_About this task_: In full and without alteration, write out the lines below.

_Stored data_:

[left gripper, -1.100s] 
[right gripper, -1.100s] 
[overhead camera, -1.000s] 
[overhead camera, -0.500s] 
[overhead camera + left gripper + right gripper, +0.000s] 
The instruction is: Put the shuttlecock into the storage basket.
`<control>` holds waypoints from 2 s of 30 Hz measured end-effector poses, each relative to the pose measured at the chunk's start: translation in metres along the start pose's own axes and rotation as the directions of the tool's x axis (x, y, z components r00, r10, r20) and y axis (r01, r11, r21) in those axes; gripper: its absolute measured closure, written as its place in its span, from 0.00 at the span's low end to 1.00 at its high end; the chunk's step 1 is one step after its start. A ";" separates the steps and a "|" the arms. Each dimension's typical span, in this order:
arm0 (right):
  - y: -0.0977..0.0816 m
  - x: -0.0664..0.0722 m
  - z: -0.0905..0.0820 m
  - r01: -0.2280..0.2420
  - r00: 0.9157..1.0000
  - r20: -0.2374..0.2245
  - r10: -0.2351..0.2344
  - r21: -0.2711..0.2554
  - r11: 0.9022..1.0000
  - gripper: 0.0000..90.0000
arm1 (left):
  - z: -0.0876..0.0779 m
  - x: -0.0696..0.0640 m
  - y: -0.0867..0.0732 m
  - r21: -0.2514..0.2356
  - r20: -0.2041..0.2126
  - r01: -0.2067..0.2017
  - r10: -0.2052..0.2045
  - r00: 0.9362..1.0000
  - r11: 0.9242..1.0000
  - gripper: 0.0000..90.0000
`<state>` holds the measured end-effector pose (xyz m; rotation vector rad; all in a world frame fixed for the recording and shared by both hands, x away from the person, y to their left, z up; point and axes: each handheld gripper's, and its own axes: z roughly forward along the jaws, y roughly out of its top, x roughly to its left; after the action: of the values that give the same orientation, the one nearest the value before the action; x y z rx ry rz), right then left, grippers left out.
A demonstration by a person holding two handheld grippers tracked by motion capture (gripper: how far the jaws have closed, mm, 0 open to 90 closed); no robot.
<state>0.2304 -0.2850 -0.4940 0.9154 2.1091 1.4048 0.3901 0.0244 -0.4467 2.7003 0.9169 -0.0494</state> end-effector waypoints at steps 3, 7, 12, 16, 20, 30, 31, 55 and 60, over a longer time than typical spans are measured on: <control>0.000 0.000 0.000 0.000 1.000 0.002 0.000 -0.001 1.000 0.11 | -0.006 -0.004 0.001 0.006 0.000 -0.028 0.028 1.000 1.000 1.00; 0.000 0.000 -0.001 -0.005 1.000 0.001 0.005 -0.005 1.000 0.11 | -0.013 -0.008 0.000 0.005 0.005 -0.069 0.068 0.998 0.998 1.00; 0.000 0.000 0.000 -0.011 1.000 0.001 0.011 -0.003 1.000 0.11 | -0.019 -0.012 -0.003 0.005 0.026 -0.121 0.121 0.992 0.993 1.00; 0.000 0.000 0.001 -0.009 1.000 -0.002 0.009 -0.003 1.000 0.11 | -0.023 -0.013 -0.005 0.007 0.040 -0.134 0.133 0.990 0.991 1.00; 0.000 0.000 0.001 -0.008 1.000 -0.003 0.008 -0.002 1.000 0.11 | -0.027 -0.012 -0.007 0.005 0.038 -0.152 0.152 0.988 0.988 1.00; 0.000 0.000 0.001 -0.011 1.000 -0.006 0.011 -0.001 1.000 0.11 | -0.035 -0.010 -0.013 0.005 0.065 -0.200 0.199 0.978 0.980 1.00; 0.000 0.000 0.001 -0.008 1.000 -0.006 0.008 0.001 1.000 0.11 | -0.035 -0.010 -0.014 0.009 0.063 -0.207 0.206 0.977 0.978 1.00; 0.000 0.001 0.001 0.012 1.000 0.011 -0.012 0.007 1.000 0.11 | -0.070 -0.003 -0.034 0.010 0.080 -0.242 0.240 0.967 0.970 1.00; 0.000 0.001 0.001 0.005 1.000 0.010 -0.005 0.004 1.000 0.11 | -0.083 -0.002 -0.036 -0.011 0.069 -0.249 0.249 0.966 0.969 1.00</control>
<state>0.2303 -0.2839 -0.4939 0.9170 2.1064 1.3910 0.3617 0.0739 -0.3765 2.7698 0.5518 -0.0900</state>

_Answer section_:
[left gripper, -1.100s] 
[right gripper, -1.100s] 
[overhead camera, -1.000s] 
[overhead camera, -0.500s] 
[overhead camera + left gripper + right gripper, +0.000s] 
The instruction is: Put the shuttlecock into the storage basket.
`<control>` holds waypoints from 2 s of 30 Hz measured end-effector poses, each relative to the pose measured at the chunk's start: translation in metres along the start pose's own axes and rotation as the directions of the tool's x axis (x, y, z components r00, r10, r20) and y axis (r01, r11, r21) in those axes; gripper: its absolute measured closure, written as its place in its span, from 0.00 at the span's low end to 1.00 at its high end; the chunk's step 1 is one step after its start. A ";" separates the steps and a "|" the arms. Each dimension's typical span, in this order:
arm0 (right):
  - y: -0.0977..0.0816 m
  - x: -0.0664..0.0722 m
  - z: -0.0905..0.0820 m
  - r01: -0.2280..0.2420
  - r00: 0.9157..1.0000
  - r20: -0.2374..0.2245
  - r10: -0.2351..0.2344
  - r21: -0.2711..0.2554
  - r11: 0.9022..1.0000
  - gripper: 0.0000..90.0000
arm1 (left):
  - z: -0.0876..0.0779 m
  - x: -0.0696..0.0640 m
  - y: -0.0867..0.0732 m
  - r21: -0.2514..0.2356
  - r20: -0.2041..0.2126
  - r01: -0.2067..0.2017
  - r10: -0.2052..0.2045
  - r00: 0.9362..1.0000
  - r11: 0.9242..1.0000
  - gripper: 0.0000..90.0000
`<state>` holds the measured end-effector pose (xyz m; rotation vector rad; all in a world frame fixed for the recording and shared by both hands, x away from the person, y to their left, z up; point and axes: each handheld gripper's, and its own axes: z roughly forward along the jaws, y roughly out of its top, x roughly to its left; after the action: of the values that give the same orientation, the one nearest the value before the action; x y z rx ry rz), right then left, grippers left out.
A demonstration by a person holding two handheld grippers tracked by motion capture (gripper: how far the jaws have closed, mm, 0 open to 90 closed); no robot.
<state>0.2304 -0.2850 -0.4940 0.9154 2.1091 1.4048 0.3901 0.0244 -0.4467 2.7003 0.9169 -0.0494</state> end-effector waypoints at steps 3, 7, 12, 16, 20, 30, 31, 55 and 60, over a longer time than typical spans are measured on: <control>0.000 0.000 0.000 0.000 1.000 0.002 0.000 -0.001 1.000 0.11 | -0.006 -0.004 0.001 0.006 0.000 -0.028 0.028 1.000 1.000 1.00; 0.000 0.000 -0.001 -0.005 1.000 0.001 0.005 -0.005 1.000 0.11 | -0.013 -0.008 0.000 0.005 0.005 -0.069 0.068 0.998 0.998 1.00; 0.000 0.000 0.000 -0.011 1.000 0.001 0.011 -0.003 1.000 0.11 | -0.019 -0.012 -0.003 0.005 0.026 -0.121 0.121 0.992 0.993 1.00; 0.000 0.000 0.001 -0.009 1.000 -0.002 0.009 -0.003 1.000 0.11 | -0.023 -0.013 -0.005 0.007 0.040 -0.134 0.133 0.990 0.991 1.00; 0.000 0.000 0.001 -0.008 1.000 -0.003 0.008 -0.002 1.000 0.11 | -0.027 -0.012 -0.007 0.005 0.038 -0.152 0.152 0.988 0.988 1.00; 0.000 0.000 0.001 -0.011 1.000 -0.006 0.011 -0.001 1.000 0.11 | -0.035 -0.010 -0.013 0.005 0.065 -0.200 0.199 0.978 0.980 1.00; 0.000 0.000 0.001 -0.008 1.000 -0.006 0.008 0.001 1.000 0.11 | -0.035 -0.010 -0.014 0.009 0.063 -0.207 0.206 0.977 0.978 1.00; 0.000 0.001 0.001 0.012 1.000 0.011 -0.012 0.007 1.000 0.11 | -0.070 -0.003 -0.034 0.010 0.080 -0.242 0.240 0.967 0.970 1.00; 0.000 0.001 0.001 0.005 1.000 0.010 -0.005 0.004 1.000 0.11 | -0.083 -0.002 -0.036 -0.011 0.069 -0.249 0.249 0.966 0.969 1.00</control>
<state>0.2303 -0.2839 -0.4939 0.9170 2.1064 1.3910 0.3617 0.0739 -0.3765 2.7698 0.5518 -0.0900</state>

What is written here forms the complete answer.